Вода подымается. Затопило нижний базар. Хотя подъем и показывает количество зимней влаги, но не в высокой воде польза. Это нам, ребятам, забава с банных крыш в Волгу нырять, — польза в продолжительности половодья. Бывает подъем четыре-пять сажен, самый незначительный, а вода весь июнь держится, до меры не спадает.
Стариков не удивить ни большой, ни малой водой.
— Нет, не та Волга стала, — скажет старик и бородой затрясет, — бывало-те обмеленьев не знали: воды завсегда было сколько душеньке угодно… А все потому — порядков нет. Жадность обуяла, леса народом, что-те скот волками, пожираются. Вон он, Кузьмодемьянск этот, — что в нем лесу было… А ноне?
Рыбу, помню, поймали хлыновские рыбаки — мерой в сажень с лишком. Два дня эта рыбища мужиков мучила, Волгой колесила, чуть лодки не потопила. Что это была за рыба — сом или белуга, — не помню, но рыбу вскрывали в присутствии врача и властей, чтоб узнать, нет ли в рыбе человечины. Народом берег усыпан — все на рыбу пришли любоваться, говорили, что рыбак на весь год дохода получит с такой небывальщины.
А старик затряс бородой и клюкой застучал.
— Эх, ребятушки, така ли в мое время рыба была! Бывало-те Волгой осетр хвостом взметнет, так судно кверху дном переворачивало… А скус-то был! Э, ну и скус… А потому — погани нефтяной теперича напустили да колесами глушат машинными рыбу-то…
При спаде воды бывает момент, когда оголятся острова, образуются озера, озерца, ямы. Едут тогда хлыновцы с бреднями, с мешками, с ведрами рыбу брать. Мы, малыши, штанами, рубашками упражняемся и голыми руками рыбу берем. Идешь таким озером в тинной, парной воде, а рыба бьет в ноги, в живот и плещется наружу. Серебром чешуйным нагрузятся лодки. И думать не придумаешь сразу, что с рыбой делать: иль сушить, иль солить, или в копоти затомить. На дворах, на бечевках на солнце сушатся густера, язишки, чехонь, а зимой этот корм у нас лакомство. Сушеная рыба с просолом, ломкая, икусная. На улицу, бывало, идешь, она в кармане крошеная, в рот бросаешь, что тебе тыквенные каленые семечки.
От сушки и солки вонь в городе в течение нескольких дней стоит крепкая, как на промыслах, только перепутается эта вонь с запахом оцветающих садов, и не понять проезжему — чем Хлыновск пахнет.
Зимой Волга спит.
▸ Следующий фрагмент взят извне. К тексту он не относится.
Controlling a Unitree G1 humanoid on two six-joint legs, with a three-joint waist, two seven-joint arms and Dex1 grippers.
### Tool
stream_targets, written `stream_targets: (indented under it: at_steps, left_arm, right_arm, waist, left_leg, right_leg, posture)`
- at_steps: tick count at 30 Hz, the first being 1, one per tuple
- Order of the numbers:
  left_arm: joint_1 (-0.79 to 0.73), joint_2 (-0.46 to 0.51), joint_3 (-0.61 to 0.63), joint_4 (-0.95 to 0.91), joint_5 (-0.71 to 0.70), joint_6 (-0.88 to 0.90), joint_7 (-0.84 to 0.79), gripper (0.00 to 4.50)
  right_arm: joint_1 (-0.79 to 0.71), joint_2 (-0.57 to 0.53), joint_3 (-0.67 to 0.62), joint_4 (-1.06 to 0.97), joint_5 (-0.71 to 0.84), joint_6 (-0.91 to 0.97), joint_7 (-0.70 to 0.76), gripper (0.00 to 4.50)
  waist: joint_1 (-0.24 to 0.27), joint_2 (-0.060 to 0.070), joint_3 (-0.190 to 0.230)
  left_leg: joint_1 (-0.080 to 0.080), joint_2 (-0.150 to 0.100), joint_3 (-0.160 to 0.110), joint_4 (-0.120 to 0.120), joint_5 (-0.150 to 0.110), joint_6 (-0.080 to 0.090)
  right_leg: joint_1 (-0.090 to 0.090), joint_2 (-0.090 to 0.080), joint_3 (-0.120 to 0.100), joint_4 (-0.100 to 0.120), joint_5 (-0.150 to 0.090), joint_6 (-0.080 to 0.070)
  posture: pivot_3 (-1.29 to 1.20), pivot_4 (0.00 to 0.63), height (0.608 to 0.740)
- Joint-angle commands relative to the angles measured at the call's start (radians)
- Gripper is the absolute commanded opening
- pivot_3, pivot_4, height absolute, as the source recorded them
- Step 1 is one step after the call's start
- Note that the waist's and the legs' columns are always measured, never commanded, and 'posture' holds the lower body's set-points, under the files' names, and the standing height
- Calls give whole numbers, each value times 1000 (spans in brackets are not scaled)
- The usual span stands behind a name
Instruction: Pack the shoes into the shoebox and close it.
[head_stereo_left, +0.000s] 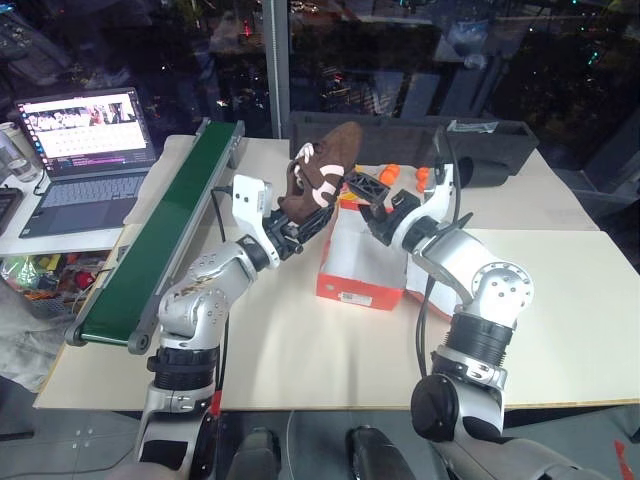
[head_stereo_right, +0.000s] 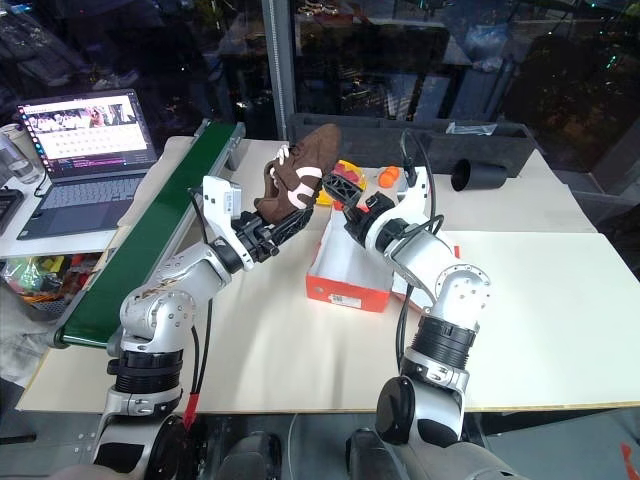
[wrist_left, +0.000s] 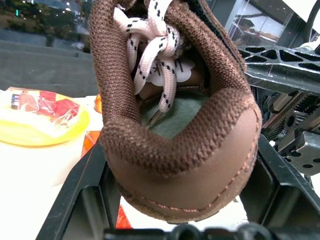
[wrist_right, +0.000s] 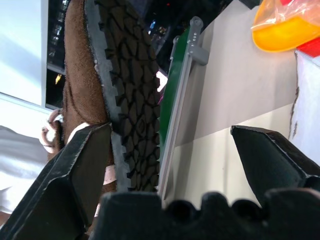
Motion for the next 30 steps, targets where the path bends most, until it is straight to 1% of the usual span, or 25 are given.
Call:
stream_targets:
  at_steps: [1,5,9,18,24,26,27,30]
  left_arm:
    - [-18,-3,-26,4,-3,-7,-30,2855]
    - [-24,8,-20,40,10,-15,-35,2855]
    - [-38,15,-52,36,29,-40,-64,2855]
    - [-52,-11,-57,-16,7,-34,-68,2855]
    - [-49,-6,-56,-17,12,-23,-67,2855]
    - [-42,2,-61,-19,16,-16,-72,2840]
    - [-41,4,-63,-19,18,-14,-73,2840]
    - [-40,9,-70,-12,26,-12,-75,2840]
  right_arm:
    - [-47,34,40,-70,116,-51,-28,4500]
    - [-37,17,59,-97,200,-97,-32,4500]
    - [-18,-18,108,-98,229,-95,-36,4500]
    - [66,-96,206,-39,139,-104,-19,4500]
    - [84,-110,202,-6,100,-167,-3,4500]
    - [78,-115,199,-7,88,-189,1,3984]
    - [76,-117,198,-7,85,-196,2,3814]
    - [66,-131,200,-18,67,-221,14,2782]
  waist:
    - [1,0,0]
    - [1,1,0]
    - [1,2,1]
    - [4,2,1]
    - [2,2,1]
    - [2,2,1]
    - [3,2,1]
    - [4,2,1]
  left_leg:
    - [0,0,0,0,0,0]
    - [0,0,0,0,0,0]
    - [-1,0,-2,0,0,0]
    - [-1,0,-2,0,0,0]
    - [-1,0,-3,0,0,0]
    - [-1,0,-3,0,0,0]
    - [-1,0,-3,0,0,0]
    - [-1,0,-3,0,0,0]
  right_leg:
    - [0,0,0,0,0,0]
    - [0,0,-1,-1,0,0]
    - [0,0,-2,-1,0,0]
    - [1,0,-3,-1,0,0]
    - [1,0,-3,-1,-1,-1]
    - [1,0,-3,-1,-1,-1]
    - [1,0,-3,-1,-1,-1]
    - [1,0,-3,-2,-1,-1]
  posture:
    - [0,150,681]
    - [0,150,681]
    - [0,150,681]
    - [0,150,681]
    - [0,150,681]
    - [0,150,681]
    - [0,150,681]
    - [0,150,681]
Разве где на быстряке черная незамерзающая полынья напомнит о скрытой подо льдом жизни… Тогда все большаки на Волгу переходят, и в длину и поперек разрисуют дороги навозными знаками ледяную толщу. Просыпается Волга рано. Уже в средине поста нам втолковывалось не прозевать первую подвижку льда.
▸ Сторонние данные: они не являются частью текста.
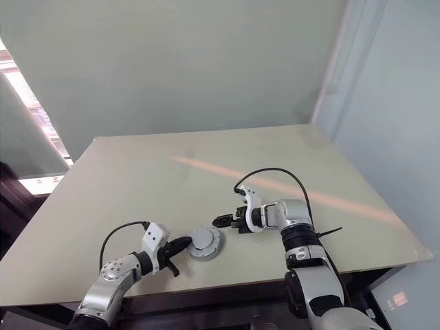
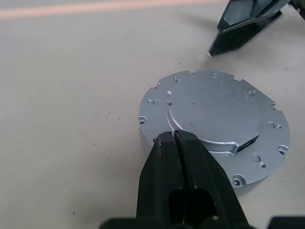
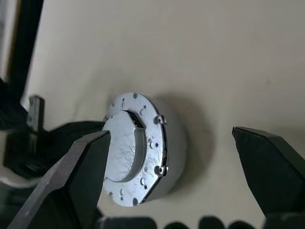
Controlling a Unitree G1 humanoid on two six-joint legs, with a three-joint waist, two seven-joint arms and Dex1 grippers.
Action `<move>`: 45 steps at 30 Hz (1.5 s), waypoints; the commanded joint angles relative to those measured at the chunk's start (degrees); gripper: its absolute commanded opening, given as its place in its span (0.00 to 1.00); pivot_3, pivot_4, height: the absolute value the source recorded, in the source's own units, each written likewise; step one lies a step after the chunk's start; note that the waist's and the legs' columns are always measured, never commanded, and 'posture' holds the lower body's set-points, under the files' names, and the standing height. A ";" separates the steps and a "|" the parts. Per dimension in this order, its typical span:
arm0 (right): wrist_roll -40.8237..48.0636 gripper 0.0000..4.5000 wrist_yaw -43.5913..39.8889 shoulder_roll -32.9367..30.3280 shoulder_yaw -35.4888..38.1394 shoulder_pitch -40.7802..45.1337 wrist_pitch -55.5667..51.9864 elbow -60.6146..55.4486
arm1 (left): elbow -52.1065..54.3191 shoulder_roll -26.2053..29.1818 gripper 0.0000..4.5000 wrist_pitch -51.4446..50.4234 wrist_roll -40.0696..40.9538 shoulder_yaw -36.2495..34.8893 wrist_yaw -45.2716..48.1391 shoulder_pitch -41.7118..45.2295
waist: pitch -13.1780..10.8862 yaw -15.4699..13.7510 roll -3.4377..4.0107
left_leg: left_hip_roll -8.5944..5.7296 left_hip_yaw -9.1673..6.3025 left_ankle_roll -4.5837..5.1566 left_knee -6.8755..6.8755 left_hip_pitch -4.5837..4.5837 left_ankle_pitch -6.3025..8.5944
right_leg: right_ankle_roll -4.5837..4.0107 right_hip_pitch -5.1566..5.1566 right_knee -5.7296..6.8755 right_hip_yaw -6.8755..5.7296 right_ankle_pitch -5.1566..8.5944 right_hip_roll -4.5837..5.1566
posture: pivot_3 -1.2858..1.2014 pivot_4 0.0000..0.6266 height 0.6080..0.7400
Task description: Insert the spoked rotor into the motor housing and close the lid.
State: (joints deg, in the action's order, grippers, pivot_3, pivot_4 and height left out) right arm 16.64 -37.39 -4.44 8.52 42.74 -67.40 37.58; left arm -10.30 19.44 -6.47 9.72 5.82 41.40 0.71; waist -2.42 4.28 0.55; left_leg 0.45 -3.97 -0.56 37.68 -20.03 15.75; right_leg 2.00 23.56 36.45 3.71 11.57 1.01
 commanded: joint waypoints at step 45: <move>13.03 0.27 2.88 4.50 9.25 -2.81 -7.12 8.04 | 0.68 0.57 0.00 -3.04 -1.93 3.00 0.21 -1.52 | 0.09 0.09 0.16 | 0.01 0.01 0.11 -0.51 -0.33 0.01 | 0.04 0.10 -0.65 0.12 -0.02 -0.11 | 0.52 0.00 1.00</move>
State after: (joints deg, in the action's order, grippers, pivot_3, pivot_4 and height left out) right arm 28.03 -34.31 -1.24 18.32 39.67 -74.22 46.89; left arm -8.72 20.47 -8.16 9.20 5.59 40.57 0.13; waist -2.34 4.37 0.72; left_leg 0.46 -3.96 -0.44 37.18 -20.36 15.76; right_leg 2.03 23.66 35.80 3.83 11.55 0.90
Трудно словом определить этот звук: не то стон какой, не то колокол гуднет где-то под землей и разнесется над Волгой и эхом отразится от гор. По первой подвижке идут расчеты о вскрытии Волги. За Волгой устанавливается наблюдение: считается счастливым увидеть начало вскрытия. Ледяной покров, вздутый, рыже-синий, еще неподвижен, только от берегов видны проталы, да несколько промоин на месте заворота Коренной.
Лед начинает двигаться раньше, чем это заметит наблюдающий, — так медленно перемещаются его пласты. Окажется перекошенной дорога в Липовку, унавоженное лошадьми место мойни очутится за базаром. Не хватает только ветра, чтоб напором воды порвало ледяные сцепы.